> Required work
Print, exactly as they appear in the listing below, the lines from the line with "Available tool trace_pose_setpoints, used" to the line with "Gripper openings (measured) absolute", with both end lines kept.

> Exercise data
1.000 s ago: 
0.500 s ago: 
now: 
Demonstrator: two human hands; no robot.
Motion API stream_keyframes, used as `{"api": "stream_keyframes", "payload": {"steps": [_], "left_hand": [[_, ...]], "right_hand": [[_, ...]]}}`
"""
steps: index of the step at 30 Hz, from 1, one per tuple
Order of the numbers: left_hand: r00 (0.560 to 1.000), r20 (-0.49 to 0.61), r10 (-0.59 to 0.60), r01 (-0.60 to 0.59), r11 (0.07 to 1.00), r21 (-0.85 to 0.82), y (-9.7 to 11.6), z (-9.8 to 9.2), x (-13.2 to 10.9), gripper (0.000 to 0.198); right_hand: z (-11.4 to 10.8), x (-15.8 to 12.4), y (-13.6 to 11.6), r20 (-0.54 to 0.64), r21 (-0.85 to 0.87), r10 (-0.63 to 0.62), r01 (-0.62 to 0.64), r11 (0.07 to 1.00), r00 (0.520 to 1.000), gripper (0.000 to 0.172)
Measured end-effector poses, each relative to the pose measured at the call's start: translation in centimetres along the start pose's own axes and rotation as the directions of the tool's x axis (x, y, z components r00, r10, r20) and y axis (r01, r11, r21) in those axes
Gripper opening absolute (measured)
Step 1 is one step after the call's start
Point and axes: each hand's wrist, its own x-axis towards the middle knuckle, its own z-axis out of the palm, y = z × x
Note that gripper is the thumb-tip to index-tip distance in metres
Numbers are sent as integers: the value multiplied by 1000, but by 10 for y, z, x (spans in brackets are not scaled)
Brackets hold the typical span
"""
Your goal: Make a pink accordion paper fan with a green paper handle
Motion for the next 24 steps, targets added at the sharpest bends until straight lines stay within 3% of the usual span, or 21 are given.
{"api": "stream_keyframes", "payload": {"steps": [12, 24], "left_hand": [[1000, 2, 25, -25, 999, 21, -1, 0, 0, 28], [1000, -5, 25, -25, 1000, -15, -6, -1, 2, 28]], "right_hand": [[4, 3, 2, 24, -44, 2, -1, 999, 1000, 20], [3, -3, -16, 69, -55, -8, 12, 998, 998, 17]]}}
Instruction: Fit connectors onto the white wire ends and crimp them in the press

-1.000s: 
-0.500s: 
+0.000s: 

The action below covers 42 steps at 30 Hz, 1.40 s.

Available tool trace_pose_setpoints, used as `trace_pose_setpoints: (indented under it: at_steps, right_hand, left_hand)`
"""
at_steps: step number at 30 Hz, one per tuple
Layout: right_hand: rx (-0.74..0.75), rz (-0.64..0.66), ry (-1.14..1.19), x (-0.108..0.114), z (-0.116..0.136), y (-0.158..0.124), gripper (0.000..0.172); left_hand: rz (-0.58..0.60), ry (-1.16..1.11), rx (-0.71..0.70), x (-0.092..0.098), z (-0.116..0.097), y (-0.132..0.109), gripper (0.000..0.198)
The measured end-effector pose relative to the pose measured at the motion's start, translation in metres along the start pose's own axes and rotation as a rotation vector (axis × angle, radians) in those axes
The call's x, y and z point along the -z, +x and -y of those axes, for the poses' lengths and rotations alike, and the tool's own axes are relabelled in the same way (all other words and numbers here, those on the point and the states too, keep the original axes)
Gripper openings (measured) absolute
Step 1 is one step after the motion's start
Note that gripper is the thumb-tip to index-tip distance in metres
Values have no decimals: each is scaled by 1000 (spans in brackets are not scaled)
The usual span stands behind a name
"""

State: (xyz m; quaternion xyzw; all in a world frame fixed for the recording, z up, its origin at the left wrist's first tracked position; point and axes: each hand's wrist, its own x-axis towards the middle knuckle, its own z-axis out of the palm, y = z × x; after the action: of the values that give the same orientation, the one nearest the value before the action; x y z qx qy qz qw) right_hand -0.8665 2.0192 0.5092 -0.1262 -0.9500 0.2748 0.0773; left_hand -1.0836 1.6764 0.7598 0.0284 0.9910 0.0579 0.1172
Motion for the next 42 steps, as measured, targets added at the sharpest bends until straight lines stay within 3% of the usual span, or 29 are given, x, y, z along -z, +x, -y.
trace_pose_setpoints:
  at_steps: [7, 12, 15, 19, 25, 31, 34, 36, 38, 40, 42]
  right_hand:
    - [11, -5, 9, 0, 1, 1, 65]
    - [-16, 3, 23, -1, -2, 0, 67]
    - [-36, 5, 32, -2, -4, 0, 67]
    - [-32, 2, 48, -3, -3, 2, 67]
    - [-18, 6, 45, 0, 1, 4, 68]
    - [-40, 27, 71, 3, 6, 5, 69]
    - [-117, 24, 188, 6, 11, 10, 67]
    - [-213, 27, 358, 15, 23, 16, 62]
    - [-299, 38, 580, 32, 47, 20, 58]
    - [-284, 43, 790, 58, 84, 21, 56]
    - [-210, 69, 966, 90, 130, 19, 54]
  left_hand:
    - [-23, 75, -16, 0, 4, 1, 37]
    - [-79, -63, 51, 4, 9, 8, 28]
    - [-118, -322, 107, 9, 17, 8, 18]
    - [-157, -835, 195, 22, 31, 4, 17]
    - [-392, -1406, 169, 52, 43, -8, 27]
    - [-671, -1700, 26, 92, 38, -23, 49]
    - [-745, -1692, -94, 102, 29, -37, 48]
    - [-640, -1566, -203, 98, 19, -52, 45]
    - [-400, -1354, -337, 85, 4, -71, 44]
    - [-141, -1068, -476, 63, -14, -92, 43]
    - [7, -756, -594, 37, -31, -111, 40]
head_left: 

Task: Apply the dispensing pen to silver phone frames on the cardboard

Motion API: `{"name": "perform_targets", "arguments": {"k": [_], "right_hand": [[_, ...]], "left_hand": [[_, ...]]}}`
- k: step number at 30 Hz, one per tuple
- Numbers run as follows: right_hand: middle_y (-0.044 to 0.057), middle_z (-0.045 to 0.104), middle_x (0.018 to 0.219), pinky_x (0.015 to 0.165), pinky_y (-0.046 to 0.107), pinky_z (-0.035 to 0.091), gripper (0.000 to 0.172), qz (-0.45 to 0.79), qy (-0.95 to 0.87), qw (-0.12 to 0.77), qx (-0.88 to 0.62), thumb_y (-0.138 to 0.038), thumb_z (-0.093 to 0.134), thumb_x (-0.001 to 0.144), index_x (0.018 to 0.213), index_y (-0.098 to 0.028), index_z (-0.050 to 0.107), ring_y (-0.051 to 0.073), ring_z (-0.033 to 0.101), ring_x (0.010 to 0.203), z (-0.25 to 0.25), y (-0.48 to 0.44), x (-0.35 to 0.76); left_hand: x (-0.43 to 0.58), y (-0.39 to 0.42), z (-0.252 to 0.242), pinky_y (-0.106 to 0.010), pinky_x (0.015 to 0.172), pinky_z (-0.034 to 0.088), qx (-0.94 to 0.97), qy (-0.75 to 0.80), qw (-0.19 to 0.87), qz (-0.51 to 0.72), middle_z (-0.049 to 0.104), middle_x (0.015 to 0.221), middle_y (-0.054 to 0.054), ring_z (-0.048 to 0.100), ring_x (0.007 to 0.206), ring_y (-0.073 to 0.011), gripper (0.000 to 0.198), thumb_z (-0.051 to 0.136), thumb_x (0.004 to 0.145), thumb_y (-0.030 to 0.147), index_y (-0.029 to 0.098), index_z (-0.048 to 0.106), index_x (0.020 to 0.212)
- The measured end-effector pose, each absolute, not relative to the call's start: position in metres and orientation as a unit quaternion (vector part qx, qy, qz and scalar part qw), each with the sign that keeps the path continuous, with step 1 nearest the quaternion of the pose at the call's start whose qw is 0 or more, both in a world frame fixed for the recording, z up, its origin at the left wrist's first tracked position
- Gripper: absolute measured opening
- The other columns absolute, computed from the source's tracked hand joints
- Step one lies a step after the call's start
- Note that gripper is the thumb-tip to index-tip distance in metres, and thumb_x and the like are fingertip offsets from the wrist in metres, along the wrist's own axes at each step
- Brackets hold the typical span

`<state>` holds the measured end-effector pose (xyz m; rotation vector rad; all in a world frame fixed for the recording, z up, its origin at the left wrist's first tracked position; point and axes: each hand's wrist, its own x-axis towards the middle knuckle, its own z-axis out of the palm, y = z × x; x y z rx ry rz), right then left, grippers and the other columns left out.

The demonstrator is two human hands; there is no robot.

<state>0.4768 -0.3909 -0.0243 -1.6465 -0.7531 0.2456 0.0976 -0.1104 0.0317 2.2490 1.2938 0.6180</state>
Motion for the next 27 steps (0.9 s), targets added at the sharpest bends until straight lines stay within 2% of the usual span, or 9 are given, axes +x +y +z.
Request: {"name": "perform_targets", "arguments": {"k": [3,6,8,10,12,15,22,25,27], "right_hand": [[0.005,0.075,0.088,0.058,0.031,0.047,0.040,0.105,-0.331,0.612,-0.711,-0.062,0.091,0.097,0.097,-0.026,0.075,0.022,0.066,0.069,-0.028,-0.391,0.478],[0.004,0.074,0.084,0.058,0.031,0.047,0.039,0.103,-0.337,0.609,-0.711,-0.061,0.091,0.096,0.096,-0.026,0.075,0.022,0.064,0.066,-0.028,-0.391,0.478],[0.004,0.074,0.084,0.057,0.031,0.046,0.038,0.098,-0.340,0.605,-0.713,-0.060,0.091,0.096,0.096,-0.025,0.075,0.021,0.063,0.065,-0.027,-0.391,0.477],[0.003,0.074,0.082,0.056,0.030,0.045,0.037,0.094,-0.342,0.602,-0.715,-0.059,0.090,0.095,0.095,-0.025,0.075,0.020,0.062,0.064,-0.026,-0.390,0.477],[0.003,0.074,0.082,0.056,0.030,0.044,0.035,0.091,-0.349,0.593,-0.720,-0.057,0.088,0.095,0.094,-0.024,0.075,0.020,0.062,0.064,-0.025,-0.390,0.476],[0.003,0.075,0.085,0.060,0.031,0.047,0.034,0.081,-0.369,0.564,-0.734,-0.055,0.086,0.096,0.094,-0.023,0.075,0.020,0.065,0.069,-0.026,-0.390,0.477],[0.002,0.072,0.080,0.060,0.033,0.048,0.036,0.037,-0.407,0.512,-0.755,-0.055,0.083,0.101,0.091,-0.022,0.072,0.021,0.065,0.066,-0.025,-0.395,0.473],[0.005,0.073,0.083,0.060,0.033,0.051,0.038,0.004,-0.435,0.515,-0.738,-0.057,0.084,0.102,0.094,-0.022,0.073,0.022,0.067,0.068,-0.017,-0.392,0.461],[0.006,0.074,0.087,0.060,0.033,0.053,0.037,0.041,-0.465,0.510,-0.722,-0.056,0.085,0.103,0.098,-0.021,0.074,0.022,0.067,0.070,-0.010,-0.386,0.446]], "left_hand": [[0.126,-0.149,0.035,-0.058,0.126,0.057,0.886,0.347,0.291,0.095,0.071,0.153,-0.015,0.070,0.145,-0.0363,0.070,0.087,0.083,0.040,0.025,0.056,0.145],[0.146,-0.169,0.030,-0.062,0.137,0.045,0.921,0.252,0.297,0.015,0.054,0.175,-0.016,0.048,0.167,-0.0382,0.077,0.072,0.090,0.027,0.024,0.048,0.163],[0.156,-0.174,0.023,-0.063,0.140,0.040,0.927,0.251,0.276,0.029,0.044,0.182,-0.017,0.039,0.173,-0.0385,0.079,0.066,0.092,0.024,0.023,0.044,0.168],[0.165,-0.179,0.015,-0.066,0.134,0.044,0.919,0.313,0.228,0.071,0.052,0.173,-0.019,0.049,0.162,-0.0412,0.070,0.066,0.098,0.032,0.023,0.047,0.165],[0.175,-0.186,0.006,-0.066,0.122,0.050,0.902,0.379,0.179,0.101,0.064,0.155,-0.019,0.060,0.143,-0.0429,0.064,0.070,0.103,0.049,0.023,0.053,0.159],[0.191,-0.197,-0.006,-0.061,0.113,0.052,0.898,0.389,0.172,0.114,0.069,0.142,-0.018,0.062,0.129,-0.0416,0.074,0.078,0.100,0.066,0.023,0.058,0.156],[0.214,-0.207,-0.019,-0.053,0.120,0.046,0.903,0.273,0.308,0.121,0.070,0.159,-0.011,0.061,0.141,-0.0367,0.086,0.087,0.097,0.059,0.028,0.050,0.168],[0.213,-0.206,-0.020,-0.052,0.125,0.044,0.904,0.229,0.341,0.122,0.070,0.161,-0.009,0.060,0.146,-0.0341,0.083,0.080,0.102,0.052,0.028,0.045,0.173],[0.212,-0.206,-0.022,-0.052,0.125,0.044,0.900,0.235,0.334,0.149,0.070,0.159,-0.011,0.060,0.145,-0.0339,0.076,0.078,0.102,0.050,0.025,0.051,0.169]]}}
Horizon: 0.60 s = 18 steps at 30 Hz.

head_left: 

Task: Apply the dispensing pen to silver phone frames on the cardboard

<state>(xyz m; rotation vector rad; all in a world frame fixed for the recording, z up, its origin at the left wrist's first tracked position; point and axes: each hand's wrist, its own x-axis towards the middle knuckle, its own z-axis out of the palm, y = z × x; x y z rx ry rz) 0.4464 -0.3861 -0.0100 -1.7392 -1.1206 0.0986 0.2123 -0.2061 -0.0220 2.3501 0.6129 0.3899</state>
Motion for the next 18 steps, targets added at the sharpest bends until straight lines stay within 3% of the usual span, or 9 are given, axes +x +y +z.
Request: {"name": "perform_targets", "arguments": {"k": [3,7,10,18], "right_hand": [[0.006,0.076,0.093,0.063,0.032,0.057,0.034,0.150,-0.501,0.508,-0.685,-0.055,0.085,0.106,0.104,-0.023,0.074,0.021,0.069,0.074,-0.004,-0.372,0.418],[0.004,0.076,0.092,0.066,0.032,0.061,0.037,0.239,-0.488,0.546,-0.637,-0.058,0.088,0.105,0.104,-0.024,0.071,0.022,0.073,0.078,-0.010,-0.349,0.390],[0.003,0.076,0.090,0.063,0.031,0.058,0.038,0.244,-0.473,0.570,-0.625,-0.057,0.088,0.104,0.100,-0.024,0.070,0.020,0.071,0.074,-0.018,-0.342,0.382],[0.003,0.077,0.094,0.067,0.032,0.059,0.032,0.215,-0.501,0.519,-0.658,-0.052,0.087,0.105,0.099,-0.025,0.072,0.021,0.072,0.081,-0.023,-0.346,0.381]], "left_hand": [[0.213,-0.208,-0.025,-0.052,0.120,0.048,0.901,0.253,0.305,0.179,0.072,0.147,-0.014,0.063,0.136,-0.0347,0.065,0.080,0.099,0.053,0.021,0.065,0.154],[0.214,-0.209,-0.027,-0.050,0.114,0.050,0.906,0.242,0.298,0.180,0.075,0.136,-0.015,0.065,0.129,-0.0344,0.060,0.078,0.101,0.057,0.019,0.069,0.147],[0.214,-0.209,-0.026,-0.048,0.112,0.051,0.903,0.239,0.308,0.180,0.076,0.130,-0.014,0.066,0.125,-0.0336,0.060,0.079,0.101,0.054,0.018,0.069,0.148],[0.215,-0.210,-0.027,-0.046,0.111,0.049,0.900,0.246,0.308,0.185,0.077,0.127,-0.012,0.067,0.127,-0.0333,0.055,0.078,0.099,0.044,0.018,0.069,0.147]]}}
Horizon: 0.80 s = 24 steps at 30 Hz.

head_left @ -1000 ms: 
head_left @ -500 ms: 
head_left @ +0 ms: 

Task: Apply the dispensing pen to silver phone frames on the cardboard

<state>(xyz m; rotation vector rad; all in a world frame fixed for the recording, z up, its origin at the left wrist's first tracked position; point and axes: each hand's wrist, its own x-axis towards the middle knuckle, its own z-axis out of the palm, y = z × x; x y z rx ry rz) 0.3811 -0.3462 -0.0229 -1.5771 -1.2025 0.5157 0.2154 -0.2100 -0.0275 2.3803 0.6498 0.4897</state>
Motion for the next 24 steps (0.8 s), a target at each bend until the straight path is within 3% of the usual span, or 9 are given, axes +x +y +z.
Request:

> Result below
Available tool trace_pose_setpoints, used as `trace_pose_setpoints: (indented under it: at_steps, right_hand, left_hand)`
"""
at_steps: step number at 30 Hz, one per tuple
Layout: right_hand: rx (-0.74..0.75), rz (-0.64..0.66), ry (-1.14..1.19), x (-0.108..0.114), z (-0.116..0.136), y (-0.158..0.124), gripper (0.000..0.172); left_hand: rz (-0.58..0.60), ry (-1.16..1.11), rx (-0.71..0.70), x (-0.092..0.098), z (-0.116..0.097), y (-0.132..0.109), gripper (0.000..0.198)
The measured end-effector pose relative to the pose measured at the motion's start, translation in metres along the start pose's own axes and rotation as a rotation vector (axis × angle, radians) in those axes
The call's x, y and z point along the -z, +x and -y of those axes, for the poses' lengths and rotations alike, and the tool's own axes are relabelled in the same way (all other words and numbers here, those on the point and the states too, keep the original axes)
Gripper openings (measured) absolute

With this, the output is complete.